11 de octubre de 2007

Me di cuenta

Una noche el frío calaba los huesos, destruyendo la posibilidad de recordar que alguna vez hizo calor. Fue entonces que pude notar la presencia, a pesar de que todos decían en esas conversaciones largas (y a veces aburridas) en el bar, que no se podría saber de ello con certeza jamás. Ellos me habían dicho, años atrás, que todo aquél que había intentado verlo, había muerto al instante. Que era fuego, luz, que no tenía forma, que era una sensación. En otras épocas, otros me habían dicho que nadie sabía si existía o no. De pequeño me dijeron que no debía intentar verlo pero que él siempre me vería, haga lo que haga y me esconda donde me esconda.

Bueno, nunca les dije que noté la presencia, no lo vi, solo me di cuenta de que ahí estaba. Es que, no sé, fue como que una presión atoró la boca de mi estómago y no me dejó respirar. Tal vez algunos se asustaron y por eso murieron. Quizás les dio paro cardíaco o respiratorio por la edad o la impresión, y como en esa época le echaban la culpa de todo a la brujería, al diablo o a los santos ángeles, sería probable que pensaran que eso era castigo por haber intentado verlo.

Después de esa sensación, sólo quedó un sabor agridulce en mi garganta y una parálisis que no me permitía diferenciar mis piernas de mis brazos. Sería la presencia o un ataque de nervios por el examen que se me venía.

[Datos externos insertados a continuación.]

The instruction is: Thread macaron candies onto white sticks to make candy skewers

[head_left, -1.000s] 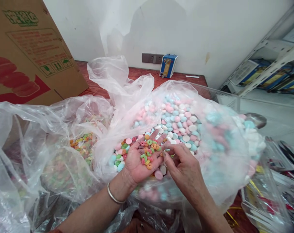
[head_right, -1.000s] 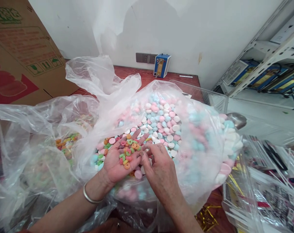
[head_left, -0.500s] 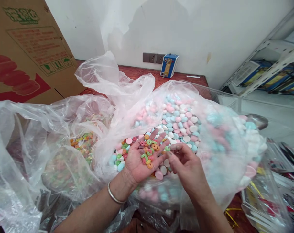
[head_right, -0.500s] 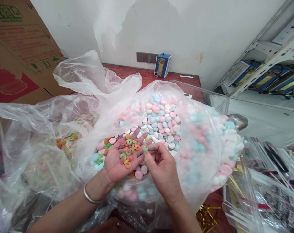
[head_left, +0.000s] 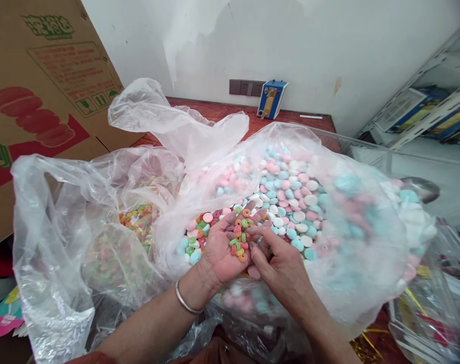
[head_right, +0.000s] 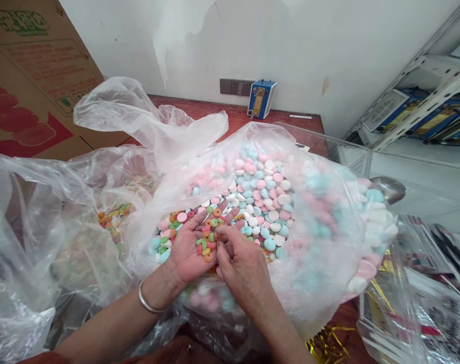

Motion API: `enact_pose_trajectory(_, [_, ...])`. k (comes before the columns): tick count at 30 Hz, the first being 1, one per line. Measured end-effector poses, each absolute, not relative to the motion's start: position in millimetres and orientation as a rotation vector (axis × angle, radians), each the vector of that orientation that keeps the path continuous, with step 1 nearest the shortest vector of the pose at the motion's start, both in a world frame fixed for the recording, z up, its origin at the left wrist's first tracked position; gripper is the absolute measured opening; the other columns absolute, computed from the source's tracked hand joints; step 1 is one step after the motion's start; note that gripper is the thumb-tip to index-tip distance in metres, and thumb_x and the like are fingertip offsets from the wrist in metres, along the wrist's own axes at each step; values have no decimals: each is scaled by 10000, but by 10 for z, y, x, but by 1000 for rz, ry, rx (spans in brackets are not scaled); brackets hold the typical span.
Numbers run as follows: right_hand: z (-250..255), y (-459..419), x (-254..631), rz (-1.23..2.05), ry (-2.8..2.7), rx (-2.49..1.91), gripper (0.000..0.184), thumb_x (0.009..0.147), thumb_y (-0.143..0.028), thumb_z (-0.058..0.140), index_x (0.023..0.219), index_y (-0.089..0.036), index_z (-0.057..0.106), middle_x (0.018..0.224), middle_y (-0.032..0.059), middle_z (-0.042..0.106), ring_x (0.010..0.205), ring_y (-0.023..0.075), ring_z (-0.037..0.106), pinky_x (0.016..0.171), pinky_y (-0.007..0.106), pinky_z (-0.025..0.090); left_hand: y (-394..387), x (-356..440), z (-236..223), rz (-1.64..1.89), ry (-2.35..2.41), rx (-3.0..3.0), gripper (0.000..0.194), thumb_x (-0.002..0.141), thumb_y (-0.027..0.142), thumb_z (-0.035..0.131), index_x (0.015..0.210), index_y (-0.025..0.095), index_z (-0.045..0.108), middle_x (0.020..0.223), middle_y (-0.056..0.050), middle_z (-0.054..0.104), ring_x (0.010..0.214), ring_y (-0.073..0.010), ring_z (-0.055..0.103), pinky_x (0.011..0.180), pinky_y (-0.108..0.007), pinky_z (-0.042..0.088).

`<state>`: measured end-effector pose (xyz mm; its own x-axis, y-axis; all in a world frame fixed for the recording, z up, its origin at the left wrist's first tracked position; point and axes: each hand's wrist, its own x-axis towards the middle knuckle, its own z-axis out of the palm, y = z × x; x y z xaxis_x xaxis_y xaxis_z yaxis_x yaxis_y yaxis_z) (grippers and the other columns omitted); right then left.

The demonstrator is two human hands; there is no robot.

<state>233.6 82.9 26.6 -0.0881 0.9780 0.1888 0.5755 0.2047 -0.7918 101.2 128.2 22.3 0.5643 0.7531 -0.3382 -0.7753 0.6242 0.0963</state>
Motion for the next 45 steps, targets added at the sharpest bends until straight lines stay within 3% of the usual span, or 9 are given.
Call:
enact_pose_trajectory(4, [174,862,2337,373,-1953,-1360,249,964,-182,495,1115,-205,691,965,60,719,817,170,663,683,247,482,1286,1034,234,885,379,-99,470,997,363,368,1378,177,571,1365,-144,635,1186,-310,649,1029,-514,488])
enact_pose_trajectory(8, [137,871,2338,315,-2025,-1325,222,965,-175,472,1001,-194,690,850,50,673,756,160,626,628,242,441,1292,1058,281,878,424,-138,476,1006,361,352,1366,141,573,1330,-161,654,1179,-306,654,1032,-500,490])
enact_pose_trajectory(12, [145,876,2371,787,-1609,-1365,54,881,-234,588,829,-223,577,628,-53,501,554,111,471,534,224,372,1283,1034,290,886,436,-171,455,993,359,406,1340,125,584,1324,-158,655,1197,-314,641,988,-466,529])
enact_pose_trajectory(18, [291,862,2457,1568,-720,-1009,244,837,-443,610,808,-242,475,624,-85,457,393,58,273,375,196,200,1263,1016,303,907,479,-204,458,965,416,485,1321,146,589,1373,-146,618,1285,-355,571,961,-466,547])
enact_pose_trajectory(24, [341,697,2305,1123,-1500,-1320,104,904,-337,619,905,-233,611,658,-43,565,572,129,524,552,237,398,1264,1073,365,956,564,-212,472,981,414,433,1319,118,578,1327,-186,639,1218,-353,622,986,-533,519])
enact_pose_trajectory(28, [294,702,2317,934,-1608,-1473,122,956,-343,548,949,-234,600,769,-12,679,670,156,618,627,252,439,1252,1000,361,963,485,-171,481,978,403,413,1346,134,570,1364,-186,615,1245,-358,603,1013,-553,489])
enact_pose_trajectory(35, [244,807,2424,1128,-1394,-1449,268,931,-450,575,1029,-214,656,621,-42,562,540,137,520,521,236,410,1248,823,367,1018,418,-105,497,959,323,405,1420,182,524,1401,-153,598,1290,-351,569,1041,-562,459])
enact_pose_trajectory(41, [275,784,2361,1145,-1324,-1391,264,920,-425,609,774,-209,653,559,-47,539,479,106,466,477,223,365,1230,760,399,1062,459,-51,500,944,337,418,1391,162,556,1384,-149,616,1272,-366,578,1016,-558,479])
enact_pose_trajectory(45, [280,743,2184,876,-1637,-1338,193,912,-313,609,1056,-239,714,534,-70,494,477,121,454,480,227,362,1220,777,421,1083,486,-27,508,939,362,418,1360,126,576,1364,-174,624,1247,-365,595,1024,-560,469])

Siempre fui nervioso, pero no sé si tanto. Es que nunca había sentido eso, y no pudo haber sido el examen.

¿Acaso debía salir a contárselo a todo el mundo? ¿Para que todos se rieran de mí? “Toma tus pastillas relajantes y listo hermanito”, sería la respuesta más sensata que recibiría. Ni siquiera mi psicoterapeuta me tomaría en serio. Ya le había hablado de los fantasmas que había visto de chico y de la experiencia rara que tuve cuando viajé a Toledo, cuando guié a todo el grupo por las calles de la ciudad sabiendo perfectamente por dónde iba. Incluso predije lo de la tienda de espadas y el burrito amarrado a la puerta. Pero dijo que era coincidencia. Así que esto no me lo iba a creer nadie.

Además, ¿qué méritos había hecho yo para sentir esa presencia? Nada que supiera. Era mediocre en los estudios y el trabajo, no era un marido sobresaliente y fiel ni un padre ejemplar -¿qué padre ejemplar se iría con sus amigos a tomar al bar cuando el hijo estaba con fiebre? Pero, tal vez no se necesitaba un mérito especial para sentir la presencia. Tal vez solo se le había dado la gana de estar en ese momento y de que yo me diera cuenta de que estaba ahí. Tal vez ni siquiera se le pueda dar la gana de nada.

Finalmente, ¿qué me importa lo que ellos piensen? ¿Por qué siempre tengo que contarles todo y esperar su aprobación? También tengo mi vida interior y hay cosas que son mías y de nadie más. ¿Acaso le he contado a alguien cómo fui violado por ese empleado de mi casa cuando tenía siete años? Eso nadie lo sabe, ni siquiera mis padres (que en paz descansen). ¿Y acaso saben que me intenté suicidar hace siete años cuando perdí a mi segunda hija? Ni siquiera sabían que mi amante había estado embarazada, ni siquiera sabían que tenía una amante.

¿Qué me importa si alguien sabe de estas cosas? Y menos me va a importar si alguien sabe que noté la presencia esa noche fría.